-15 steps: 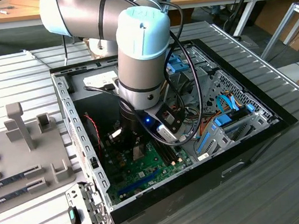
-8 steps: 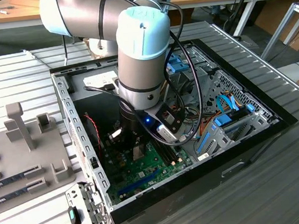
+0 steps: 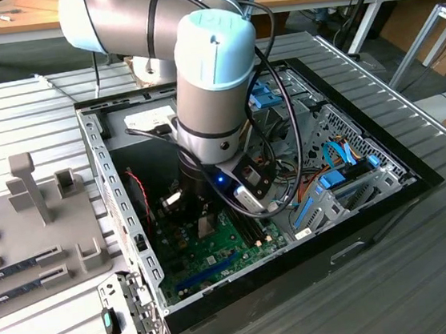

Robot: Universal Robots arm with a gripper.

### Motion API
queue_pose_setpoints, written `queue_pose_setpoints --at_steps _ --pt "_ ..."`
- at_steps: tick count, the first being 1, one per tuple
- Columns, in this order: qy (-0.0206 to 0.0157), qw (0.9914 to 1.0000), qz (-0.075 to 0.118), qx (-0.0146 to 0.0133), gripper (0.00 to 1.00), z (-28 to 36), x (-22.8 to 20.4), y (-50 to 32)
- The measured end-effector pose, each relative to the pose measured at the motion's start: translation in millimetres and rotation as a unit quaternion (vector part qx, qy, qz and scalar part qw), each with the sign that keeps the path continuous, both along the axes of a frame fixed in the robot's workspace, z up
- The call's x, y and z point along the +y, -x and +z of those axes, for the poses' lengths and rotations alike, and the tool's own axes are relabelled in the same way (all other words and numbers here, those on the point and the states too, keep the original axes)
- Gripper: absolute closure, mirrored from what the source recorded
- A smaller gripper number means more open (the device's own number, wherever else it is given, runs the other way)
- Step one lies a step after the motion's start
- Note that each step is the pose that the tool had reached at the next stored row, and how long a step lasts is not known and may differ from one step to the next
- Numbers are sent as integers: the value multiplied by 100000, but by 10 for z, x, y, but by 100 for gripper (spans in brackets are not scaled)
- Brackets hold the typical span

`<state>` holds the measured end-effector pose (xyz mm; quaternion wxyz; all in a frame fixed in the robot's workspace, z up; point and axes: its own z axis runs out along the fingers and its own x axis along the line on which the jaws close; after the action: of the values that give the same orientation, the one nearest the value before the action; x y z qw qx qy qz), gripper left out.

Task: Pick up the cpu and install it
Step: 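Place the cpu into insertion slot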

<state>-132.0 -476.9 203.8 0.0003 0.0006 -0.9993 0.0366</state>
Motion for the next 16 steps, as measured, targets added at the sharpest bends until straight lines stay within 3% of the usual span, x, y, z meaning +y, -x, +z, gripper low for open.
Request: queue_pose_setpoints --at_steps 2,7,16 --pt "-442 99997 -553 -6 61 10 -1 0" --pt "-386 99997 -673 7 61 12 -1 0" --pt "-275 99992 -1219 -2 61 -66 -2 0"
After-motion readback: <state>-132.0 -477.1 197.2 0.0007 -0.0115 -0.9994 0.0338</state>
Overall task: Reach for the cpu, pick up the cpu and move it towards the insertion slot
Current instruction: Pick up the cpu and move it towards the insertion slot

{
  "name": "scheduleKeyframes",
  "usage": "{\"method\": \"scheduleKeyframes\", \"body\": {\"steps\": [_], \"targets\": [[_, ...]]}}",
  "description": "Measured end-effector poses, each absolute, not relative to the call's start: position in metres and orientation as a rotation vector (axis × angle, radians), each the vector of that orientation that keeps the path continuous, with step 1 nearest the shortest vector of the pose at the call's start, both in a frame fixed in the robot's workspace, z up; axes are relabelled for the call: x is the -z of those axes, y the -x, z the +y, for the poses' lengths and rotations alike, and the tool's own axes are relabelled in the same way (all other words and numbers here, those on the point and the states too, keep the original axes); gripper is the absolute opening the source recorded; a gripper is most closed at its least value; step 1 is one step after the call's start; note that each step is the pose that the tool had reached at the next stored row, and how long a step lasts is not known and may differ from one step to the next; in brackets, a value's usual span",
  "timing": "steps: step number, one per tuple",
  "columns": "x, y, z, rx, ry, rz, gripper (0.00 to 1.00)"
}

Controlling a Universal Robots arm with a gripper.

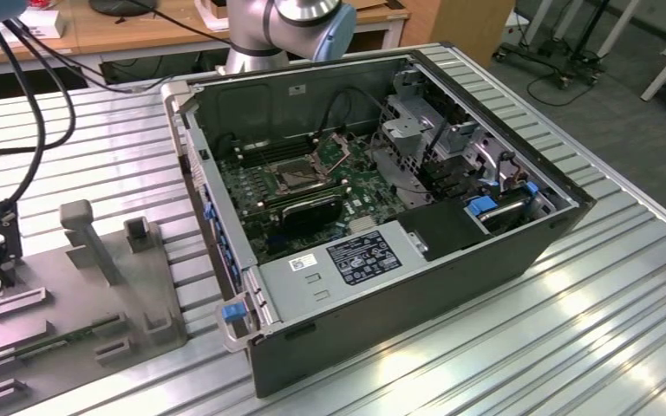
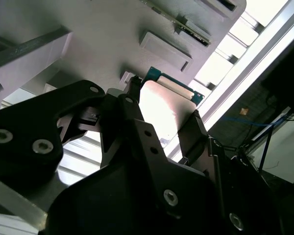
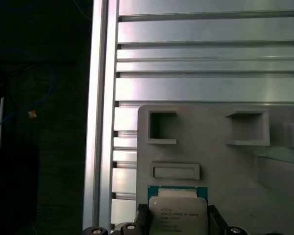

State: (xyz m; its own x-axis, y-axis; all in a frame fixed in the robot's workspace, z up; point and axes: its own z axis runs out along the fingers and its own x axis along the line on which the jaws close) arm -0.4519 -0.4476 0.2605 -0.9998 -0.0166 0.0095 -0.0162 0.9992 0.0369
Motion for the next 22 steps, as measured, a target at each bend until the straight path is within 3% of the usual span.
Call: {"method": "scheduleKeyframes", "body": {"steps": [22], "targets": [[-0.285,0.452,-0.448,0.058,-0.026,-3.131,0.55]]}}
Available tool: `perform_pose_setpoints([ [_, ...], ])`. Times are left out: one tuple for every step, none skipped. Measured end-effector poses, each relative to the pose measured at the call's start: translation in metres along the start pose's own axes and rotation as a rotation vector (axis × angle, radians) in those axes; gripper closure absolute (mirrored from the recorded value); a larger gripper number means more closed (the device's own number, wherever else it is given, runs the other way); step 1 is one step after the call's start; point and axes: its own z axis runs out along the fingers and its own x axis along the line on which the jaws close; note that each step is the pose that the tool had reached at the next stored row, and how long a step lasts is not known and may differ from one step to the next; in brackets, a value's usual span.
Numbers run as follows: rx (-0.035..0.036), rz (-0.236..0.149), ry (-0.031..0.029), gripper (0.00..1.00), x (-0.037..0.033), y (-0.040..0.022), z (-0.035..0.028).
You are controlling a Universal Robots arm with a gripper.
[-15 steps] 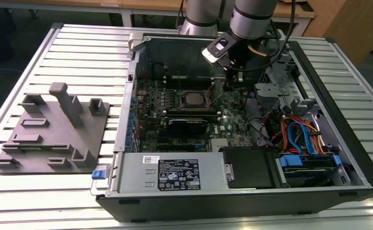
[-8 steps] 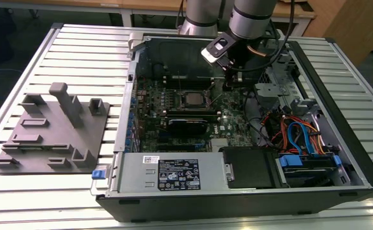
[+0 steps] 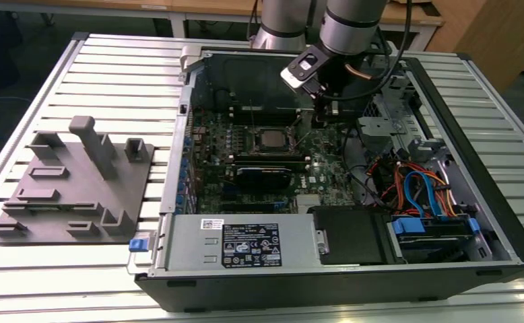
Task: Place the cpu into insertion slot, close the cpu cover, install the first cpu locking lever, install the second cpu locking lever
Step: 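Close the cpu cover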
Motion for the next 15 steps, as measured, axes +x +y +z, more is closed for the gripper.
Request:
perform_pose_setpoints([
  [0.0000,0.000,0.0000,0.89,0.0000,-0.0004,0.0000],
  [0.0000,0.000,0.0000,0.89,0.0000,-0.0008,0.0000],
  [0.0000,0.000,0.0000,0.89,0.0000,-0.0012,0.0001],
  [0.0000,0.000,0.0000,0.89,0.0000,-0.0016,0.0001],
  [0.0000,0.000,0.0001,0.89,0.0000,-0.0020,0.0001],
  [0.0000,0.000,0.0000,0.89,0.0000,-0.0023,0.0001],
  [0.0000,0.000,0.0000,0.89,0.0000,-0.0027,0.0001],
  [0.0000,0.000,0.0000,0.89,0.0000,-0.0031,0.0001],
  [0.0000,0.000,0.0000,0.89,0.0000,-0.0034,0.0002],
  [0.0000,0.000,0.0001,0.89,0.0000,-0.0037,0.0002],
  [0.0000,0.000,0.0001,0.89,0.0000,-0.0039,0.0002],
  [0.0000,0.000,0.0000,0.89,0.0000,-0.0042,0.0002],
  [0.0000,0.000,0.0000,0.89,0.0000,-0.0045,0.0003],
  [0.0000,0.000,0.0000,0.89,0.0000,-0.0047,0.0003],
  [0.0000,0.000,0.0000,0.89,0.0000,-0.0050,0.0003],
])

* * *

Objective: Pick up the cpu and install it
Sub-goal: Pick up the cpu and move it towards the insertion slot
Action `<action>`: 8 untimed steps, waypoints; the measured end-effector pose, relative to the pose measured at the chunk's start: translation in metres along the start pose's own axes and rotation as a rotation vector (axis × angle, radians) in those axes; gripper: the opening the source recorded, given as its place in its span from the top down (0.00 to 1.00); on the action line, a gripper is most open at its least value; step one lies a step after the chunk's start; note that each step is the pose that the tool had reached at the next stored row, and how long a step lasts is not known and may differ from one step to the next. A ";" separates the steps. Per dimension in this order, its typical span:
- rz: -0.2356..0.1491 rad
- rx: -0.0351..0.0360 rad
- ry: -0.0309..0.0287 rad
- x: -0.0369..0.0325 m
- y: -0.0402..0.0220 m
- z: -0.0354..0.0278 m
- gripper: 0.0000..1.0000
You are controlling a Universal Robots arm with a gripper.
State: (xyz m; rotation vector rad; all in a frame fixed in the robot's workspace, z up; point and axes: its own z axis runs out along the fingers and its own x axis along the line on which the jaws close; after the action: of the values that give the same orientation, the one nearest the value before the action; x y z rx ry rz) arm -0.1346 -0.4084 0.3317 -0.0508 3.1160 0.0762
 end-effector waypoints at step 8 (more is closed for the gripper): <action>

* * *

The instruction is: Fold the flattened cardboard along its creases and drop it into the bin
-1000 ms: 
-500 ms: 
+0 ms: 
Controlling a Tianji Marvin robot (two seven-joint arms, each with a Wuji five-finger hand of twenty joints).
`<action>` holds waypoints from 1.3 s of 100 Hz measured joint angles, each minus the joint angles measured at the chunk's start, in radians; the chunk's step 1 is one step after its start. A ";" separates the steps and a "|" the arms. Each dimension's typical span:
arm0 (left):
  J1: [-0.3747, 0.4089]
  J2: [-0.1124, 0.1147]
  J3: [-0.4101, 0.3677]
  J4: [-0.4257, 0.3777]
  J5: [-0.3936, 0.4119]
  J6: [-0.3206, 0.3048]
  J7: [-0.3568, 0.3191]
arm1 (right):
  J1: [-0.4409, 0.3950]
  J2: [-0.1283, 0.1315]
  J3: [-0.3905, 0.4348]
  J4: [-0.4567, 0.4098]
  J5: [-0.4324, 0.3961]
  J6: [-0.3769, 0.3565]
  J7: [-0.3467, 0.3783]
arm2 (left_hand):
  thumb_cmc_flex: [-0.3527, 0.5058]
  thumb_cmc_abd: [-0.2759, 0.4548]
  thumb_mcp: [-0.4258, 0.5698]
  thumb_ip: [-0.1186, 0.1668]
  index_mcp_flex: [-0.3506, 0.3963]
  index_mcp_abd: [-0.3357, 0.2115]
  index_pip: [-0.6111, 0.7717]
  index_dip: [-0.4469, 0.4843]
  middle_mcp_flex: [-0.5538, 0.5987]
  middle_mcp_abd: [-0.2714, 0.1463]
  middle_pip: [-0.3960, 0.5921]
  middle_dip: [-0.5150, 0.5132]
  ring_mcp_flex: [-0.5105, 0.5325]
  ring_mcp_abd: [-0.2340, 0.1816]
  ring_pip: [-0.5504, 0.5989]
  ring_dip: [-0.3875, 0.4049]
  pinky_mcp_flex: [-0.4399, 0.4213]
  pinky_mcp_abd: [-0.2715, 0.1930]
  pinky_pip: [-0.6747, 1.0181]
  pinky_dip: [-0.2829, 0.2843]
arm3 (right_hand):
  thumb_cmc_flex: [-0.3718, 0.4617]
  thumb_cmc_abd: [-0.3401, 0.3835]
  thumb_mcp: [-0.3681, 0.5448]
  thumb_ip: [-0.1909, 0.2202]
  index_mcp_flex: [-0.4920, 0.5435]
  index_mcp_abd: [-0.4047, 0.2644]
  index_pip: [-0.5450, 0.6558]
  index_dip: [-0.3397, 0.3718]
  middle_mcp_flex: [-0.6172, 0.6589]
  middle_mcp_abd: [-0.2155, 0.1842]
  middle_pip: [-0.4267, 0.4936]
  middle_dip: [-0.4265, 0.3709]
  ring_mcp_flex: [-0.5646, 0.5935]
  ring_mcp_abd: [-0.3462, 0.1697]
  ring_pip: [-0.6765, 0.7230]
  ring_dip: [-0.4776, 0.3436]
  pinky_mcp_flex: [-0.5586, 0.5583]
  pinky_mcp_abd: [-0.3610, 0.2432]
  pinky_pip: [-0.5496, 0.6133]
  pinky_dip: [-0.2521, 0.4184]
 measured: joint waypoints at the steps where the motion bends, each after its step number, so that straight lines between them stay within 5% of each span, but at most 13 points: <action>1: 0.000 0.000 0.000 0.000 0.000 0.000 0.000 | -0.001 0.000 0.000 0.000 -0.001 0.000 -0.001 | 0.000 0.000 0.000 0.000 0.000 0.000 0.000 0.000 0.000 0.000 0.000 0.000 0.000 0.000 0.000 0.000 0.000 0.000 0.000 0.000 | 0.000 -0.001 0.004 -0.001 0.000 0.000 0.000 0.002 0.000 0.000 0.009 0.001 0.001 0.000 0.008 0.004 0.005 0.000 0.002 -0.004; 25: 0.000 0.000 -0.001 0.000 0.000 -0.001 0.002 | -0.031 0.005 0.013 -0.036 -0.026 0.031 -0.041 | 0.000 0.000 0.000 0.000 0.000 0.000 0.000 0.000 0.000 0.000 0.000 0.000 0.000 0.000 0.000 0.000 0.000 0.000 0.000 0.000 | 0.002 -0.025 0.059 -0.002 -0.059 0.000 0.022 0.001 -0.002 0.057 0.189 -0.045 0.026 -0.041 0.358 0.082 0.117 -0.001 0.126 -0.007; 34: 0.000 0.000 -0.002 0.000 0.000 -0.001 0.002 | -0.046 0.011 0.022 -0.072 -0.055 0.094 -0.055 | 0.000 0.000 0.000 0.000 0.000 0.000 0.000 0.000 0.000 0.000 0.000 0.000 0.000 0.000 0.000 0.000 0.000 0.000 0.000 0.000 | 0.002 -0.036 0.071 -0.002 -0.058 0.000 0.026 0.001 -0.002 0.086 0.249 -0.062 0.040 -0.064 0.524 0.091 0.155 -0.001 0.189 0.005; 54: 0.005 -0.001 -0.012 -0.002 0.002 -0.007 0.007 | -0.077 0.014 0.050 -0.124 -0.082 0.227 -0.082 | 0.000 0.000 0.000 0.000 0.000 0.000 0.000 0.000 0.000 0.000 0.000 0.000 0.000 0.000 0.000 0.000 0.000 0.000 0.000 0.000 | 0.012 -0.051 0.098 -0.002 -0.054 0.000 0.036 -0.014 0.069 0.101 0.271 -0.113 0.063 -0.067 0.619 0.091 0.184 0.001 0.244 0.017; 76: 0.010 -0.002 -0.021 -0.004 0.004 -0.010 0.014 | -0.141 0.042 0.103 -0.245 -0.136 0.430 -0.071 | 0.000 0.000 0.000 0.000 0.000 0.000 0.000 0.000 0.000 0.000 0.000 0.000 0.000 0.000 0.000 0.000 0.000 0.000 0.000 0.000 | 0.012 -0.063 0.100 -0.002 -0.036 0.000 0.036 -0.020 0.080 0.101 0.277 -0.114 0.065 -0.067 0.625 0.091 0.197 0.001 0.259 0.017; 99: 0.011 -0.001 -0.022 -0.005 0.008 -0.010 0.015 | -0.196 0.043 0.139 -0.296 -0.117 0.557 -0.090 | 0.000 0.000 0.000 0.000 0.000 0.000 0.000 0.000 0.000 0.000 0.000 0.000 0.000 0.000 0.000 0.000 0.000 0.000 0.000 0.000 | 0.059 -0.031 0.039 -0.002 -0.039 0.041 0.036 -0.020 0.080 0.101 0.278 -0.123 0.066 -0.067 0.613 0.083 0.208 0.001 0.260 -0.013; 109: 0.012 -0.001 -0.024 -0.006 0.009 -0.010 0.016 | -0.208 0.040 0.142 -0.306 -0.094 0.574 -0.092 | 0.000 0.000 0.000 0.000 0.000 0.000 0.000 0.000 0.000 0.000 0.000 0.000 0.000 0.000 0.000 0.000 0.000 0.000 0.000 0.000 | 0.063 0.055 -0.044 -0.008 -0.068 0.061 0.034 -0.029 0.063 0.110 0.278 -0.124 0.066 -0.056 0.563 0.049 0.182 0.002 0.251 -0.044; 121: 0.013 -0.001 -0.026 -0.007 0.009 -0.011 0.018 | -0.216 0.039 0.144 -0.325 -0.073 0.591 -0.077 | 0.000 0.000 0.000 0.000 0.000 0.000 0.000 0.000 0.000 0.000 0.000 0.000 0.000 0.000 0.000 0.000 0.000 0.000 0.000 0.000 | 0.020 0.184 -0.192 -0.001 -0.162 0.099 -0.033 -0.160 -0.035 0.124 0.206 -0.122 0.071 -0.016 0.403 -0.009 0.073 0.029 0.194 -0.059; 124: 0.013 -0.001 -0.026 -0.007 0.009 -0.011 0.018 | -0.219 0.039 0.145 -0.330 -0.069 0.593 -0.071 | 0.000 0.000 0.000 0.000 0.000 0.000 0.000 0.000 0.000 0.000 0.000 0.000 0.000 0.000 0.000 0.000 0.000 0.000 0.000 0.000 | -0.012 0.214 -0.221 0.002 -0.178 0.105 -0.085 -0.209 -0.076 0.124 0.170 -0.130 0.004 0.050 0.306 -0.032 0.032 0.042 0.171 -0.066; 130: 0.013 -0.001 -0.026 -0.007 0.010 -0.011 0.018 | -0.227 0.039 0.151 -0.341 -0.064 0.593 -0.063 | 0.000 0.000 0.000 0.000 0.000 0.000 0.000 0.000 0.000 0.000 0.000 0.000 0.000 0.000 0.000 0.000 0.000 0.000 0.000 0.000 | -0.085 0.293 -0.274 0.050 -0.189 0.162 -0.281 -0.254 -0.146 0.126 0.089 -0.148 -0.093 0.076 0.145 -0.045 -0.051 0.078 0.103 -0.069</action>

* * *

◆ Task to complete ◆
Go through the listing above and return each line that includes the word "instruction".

◆ Written solution ◆
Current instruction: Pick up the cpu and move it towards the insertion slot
The instruction is: Fold the flattened cardboard along its creases and drop it into the bin

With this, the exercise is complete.